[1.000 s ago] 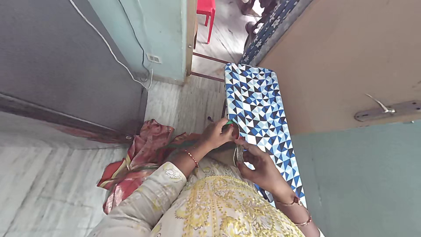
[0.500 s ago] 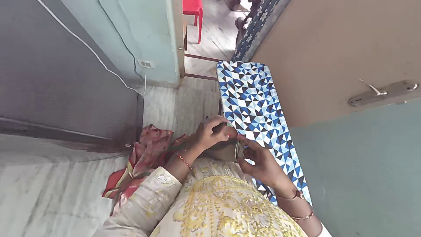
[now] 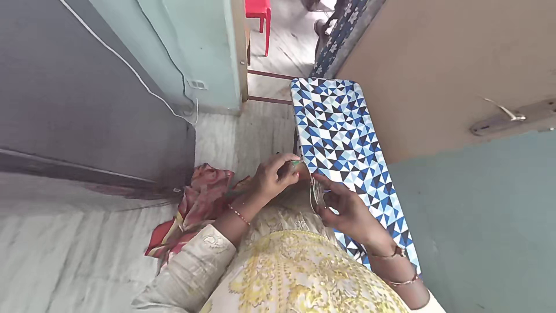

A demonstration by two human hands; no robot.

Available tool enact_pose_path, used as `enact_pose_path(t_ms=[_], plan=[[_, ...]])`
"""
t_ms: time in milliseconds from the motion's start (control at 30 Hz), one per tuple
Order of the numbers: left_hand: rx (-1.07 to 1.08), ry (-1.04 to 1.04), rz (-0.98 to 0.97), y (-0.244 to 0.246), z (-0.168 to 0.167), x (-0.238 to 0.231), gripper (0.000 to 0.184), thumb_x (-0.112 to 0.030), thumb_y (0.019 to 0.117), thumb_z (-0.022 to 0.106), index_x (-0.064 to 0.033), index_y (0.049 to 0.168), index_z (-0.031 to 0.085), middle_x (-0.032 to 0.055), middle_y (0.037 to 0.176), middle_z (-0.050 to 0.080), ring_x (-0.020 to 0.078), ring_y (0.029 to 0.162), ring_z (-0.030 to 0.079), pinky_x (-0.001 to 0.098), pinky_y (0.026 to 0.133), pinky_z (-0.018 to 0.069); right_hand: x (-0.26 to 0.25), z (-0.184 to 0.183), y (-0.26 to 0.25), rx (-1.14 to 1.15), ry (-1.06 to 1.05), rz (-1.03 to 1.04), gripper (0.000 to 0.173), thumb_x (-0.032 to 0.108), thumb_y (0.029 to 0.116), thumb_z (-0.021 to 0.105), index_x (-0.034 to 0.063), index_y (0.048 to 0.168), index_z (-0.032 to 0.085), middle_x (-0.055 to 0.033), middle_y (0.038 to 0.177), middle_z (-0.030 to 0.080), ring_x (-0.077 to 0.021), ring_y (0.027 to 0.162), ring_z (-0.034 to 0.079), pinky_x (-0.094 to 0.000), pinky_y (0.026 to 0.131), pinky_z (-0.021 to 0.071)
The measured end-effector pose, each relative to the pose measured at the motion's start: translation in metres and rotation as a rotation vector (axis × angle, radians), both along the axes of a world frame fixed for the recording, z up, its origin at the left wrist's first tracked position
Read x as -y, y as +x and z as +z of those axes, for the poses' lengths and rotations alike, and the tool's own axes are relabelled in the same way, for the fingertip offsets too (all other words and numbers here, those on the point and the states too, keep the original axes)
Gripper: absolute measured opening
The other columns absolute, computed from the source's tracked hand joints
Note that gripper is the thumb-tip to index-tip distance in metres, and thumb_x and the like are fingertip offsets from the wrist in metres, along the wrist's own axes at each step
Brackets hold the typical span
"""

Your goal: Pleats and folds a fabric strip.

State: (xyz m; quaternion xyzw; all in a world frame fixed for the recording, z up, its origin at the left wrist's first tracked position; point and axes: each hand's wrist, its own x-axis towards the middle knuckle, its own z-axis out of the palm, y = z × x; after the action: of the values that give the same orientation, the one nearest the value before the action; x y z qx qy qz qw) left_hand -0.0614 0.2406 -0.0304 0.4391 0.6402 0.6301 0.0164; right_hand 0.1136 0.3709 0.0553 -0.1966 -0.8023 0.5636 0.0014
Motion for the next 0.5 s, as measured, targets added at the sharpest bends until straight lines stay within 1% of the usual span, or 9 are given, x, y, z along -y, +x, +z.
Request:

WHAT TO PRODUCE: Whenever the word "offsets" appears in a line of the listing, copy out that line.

ANSWER TO THE EXERCISE:
Read x as -y, y as +x and z as +z of those axes, for the poses' lengths and rotations alike, and the tool's own axes are relabelled in the same way, for the fingertip offsets too (all other words and numbers here, those on the point and the states too, keep the original axes)
Note that gripper is the thumb-tip to index-tip distance in metres, and thumb_x and the like are fingertip offsets from the wrist in metres, along the wrist's own axes at each step

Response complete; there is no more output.